◆ REQUIREMENT: Everything in the listing below should be written out again exactly, except the pictures.

◆ RECORDS SHOWN:
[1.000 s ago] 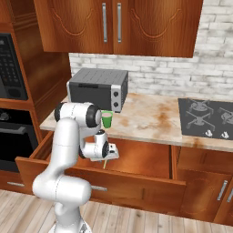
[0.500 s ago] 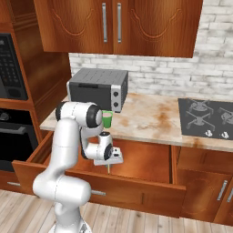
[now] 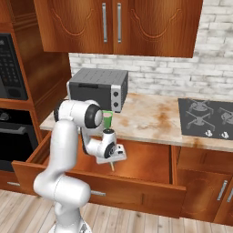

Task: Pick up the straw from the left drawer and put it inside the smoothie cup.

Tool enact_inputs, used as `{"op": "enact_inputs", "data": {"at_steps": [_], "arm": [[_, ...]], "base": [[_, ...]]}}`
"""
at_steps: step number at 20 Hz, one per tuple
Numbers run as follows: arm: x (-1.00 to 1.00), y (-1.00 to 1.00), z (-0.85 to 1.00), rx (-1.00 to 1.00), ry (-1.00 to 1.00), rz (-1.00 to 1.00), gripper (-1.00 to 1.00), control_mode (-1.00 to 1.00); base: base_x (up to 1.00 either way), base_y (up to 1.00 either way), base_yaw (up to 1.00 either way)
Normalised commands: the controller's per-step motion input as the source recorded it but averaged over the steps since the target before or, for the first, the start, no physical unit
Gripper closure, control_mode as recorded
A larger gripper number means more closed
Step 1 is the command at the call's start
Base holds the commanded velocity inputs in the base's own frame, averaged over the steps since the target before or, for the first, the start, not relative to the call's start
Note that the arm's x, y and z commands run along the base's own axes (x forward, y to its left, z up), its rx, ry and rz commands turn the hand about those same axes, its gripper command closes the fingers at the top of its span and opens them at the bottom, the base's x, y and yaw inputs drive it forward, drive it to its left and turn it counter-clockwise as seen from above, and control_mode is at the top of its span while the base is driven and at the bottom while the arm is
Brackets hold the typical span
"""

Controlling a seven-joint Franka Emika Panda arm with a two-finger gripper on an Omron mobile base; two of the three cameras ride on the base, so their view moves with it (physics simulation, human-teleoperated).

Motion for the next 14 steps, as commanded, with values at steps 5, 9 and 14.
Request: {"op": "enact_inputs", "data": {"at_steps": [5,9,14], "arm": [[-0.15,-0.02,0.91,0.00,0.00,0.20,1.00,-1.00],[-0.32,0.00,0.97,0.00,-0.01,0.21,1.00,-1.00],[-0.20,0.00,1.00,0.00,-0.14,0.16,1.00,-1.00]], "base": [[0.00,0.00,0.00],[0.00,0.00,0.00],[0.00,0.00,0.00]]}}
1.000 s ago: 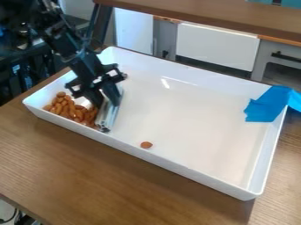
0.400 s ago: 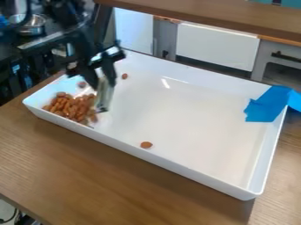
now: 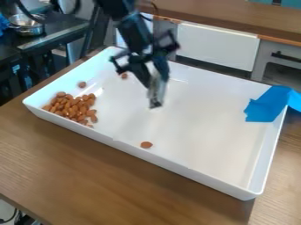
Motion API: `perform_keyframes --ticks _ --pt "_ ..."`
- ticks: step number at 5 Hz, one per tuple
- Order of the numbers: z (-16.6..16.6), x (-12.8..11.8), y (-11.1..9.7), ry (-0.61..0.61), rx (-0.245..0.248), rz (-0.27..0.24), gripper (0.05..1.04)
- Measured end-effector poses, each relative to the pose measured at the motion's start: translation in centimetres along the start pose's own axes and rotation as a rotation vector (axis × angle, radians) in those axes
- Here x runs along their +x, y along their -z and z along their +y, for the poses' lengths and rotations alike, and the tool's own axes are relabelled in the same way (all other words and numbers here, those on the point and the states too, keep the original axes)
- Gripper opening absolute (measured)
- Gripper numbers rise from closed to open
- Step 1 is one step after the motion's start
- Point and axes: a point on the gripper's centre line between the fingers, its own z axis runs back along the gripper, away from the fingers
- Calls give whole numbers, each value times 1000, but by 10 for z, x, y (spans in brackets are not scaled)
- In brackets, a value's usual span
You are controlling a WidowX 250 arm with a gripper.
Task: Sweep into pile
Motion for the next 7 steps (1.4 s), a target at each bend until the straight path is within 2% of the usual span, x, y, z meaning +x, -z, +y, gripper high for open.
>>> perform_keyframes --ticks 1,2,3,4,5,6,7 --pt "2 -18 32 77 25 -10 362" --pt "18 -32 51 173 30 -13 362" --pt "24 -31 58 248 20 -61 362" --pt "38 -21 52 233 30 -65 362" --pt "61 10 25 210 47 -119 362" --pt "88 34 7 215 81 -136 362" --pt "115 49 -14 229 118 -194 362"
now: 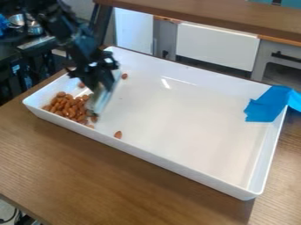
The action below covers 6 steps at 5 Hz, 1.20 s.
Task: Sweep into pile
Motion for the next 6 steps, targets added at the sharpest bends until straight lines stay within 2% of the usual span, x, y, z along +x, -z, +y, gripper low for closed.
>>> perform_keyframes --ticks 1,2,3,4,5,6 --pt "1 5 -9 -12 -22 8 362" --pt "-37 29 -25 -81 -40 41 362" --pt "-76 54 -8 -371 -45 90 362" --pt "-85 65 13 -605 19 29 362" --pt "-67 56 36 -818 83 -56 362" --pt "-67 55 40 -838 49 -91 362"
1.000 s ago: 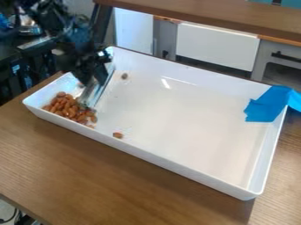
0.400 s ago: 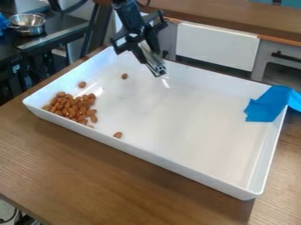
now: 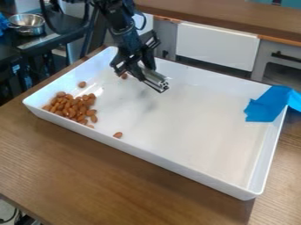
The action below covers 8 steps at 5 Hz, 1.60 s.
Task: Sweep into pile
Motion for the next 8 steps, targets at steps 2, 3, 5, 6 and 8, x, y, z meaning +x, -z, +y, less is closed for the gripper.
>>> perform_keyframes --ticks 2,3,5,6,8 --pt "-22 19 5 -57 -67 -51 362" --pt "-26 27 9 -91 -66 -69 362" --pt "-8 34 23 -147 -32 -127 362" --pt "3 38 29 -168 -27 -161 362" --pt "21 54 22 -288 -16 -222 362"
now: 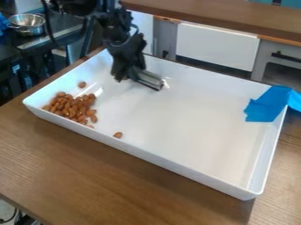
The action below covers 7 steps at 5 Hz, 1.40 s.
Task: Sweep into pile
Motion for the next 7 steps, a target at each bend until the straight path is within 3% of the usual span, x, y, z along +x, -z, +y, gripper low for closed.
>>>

◆ ANSWER:
[1.000 s ago] 
[0.500 s ago] 
[now] 

Task: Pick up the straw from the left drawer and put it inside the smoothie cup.

Tool enact_inputs, used as `{"op": "enact_inputs", "data": {"at_steps": [_], "arm": [[_, ...]], "base": [[_, ...]]}}`
"""
at_steps: step number at 20 Hz, one per tuple
Numbers run as follows: arm: x (-1.00 to 1.00), y (-1.00 to 1.00), z (-0.85 to 1.00), rx (-1.00 to 1.00), ry (-1.00 to 1.00), rz (-1.00 to 1.00), gripper (-1.00 to 1.00), control_mode (-1.00 to 1.00); base: base_x (up to 1.00 either way), base_y (up to 1.00 either way), base_yaw (up to 1.00 either way)
Normalised commands: the controller's per-step motion input as the source recorded it but averaged over the steps since the target before or, for the first, the start, no physical unit
Gripper closure, control_mode as recorded
A larger gripper number means more closed
Step 1 is the command at the call's start
Base holds the commanded velocity inputs in the base's own frame, averaged over the steps since the target before or, for the first, the start, not relative to the call's start
Note that the arm's x, y and z commands run along the base's own axes (x forward, y to its left, z up), its rx, ry and rz commands turn the hand about those same axes, its gripper command closes the fingers at the top of its span and opens them at the bottom, the base's x, y and yaw inputs drive it forward, drive it to its left and turn it counter-clockwise as seen from above, and control_mode is at the top of its span while the base is driven and at the bottom while the arm is
Brackets hold the typical span
"""

Controlling a seven-joint Franka Emika Panda arm with a two-finger gripper on an Omron mobile base; two of the three cameras ride on the base, so their view moves with it (physics simulation, human-teleoperated).

Motion for the next 14 steps, as commanded, with values at steps 5, 9 and 14.
Request: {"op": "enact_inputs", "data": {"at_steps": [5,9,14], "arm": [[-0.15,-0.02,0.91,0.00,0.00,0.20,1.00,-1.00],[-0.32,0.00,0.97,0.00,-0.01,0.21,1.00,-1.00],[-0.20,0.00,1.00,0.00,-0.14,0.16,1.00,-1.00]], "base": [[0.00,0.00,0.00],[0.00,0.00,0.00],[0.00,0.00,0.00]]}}
1.000 s ago: 
0.400 s ago: 
now: 
Motion API: `perform_keyframes --ticks _ --pt "_ ..."`
- ticks: step number at 5 Hz, one per tuple
- Order of the numbers: z (-16.6..16.6), x (-12.8..11.8), y (-11.1..9.7), ry (-0.61..0.61), rx (-0.245..0.248), rz (-0.27..0.24), gripper (0.05..1.04)
- Measured end-effector poses, each relative to the pose measured at the motion's start: translation in centimetres along the start pose's own axes and rotation as a rotation vector (axis × angle, radians) in those axes
- Here x runs along their +x, y along their -z and z along their +y, for the poses' lengths and rotations alike, and the tool's own axes are relabelled in the same way (all other words and numbers here, those on the point and the states too, keep the original axes)
- Gripper opening absolute (measured)
- Gripper numbers rise from closed to open
- Step 1 is one step after the motion's start
- Point and axes: a point on the gripper's centre line between the fingers, its own z axis runs back along the gripper, away from the fingers
- Calls give whole numbers, each value times 1000, but by 10 for z, x, y (spans in brackets are not scaled)
- In brackets, a value's usual span
You are controlling a WidowX 250 arm with a gripper.
Task: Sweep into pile
Motion for the next 7 steps (1.4 s), a target at each bend until the straight path is within 2% of the usual span, x, y, z meaning +x, -z, +y, gripper high for open.
>>> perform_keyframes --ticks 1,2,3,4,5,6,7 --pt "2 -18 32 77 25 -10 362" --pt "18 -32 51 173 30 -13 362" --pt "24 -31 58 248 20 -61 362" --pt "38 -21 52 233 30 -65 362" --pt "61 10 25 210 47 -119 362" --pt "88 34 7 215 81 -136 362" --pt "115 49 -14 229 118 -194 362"
now: 
The action below covers 6 steps at 5 Hz, 1.20 s.
Task: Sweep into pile
Motion for the next 6 steps, targets added at the sharpest bends until straight lines stay within 2% of the usual span, x, y, z along +x, -z, +y, gripper low for closed.
>>> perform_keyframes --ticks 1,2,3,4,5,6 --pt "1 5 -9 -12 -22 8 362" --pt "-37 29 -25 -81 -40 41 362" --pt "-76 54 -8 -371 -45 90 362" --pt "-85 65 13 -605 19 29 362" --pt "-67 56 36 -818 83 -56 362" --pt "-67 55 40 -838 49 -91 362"
1.000 s ago: 
0.400 s ago: 
now: 
The action below covers 8 steps at 5 Hz, 1.60 s.
Task: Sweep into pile
Motion for the next 8 steps, targets at steps 2, 3, 5, 6 and 8, x, y, z meaning +x, -z, +y, less is closed for the gripper.
>>> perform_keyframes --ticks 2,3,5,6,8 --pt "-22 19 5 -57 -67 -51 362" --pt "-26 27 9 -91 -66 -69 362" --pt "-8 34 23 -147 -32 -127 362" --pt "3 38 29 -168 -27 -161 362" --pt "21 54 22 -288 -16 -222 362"
now: 
The action below covers 7 steps at 5 Hz, 1.40 s.
Task: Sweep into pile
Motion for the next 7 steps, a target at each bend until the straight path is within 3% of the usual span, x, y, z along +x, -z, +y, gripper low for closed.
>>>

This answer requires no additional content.